▶ _REQUIREMENT_:
Count the lines containing "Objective" in the entries underneath, and state that count without anything else.

▶ _GIVEN ENTRIES_:
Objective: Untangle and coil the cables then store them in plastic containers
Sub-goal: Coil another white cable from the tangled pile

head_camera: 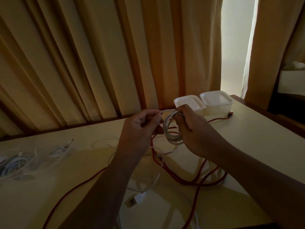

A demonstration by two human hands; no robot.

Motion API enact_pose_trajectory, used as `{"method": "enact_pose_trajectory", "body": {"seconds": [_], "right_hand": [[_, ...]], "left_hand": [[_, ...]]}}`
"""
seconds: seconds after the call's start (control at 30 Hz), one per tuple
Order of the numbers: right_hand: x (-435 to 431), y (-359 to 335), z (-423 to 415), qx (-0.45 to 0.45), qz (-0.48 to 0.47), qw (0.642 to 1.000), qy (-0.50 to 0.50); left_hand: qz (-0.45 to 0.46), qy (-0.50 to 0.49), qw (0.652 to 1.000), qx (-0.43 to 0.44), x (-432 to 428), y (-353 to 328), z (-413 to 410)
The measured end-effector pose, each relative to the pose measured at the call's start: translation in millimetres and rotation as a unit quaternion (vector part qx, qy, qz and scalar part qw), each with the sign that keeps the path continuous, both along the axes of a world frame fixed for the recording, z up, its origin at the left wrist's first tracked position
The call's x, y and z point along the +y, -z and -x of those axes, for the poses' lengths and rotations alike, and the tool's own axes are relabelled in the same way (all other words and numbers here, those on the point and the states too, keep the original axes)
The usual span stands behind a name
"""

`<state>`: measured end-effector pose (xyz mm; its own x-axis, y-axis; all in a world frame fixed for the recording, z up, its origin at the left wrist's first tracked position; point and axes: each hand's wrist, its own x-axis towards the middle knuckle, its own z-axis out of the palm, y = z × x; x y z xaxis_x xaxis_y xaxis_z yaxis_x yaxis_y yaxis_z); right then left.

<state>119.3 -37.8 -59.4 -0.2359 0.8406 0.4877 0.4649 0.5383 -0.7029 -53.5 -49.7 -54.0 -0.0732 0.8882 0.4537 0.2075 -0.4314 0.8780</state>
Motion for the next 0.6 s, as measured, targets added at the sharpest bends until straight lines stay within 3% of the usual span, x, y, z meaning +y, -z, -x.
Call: {"method": "enact_pose_trajectory", "body": {"seconds": [0.1, 0.17, 0.3, 0.43, 0.6], "right_hand": [[-4, -3, 3, 0.043, 0.017, 0.999, -0.022], [-5, -5, 5, 0.067, 0.017, 0.997, -0.02], [-4, -3, 7, 0.091, 0.029, 0.995, -0.01], [-2, 1, 7, 0.045, 0.002, 0.999, 0.011], [-3, 0, 9, -0.003, -0.052, 0.998, 0.028]], "left_hand": [[-0.028, -0.065, 0.995, 0.073, 6, 0, 8], [0.0, -0.058, 0.996, 0.074, 6, 1, 8], [0.113, 0.029, 0.993, -0.008, 4, 1, -1], [0.206, 0.118, 0.963, -0.126, 4, -2, -1], [0.237, 0.175, 0.938, -0.18, 7, -1, 6]]}}
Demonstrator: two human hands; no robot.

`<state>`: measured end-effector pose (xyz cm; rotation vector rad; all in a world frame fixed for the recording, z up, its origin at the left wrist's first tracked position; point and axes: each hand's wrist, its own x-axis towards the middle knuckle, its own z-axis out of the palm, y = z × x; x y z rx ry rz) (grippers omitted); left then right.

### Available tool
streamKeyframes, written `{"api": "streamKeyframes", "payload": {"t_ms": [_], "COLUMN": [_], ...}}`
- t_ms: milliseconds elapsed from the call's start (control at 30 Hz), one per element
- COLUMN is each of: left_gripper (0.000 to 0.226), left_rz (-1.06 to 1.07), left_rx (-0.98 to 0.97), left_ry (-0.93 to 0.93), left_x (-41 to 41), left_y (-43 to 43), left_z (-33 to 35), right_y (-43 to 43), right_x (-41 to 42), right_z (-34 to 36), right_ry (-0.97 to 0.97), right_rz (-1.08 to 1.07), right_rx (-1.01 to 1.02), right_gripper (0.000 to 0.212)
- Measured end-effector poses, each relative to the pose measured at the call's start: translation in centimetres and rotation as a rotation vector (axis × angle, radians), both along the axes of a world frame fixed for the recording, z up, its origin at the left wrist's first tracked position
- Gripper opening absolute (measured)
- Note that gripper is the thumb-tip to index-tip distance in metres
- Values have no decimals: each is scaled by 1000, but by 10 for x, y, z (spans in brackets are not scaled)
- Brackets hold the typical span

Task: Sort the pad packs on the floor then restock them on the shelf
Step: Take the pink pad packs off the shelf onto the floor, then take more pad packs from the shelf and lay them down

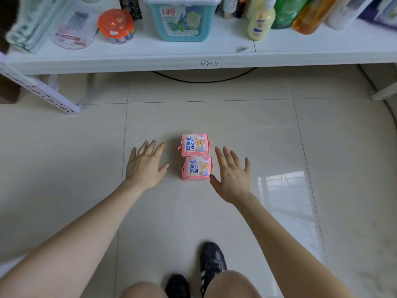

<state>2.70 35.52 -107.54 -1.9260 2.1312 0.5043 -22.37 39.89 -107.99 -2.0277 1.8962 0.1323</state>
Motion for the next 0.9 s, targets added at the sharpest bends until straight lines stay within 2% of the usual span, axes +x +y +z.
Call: {"api": "streamKeyframes", "payload": {"t_ms": [267, 633, 900], "left_gripper": [67, 66, 68], "left_rz": [-109, -114, -147], "left_rx": [-31, -125, -358], "left_ry": [-100, -75, -47], "left_x": [1, 7, 9], "left_y": [18, 3, -6], "left_z": [155, 387, 534], "right_y": [3, -20, -35], "right_x": [5, 17, 29], "right_z": [154, 391, 543], "right_ry": [92, 96, 103], "right_rz": [6, -25, -36], "right_rx": [6, -86, -268], "right_gripper": [78, 74, 73]}}
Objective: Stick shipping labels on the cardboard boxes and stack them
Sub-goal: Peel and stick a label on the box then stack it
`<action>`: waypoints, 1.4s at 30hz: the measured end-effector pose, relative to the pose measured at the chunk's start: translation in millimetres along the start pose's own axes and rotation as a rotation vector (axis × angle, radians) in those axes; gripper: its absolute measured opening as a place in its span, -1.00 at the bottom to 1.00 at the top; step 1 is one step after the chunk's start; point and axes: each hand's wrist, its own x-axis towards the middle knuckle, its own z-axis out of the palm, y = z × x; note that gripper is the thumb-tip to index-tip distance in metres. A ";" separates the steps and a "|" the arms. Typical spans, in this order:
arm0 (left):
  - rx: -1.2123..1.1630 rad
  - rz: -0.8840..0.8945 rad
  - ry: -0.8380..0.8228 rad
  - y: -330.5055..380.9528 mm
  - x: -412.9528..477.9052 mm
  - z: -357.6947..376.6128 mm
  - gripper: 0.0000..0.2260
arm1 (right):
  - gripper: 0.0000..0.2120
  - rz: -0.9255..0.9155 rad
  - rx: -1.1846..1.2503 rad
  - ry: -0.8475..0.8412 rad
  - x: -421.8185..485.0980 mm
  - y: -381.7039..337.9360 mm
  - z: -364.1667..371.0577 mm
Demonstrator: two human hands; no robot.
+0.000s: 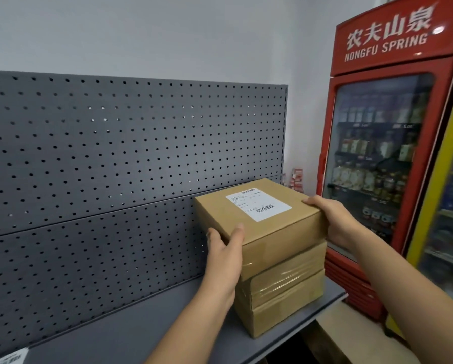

▶ _SOLUTION_:
2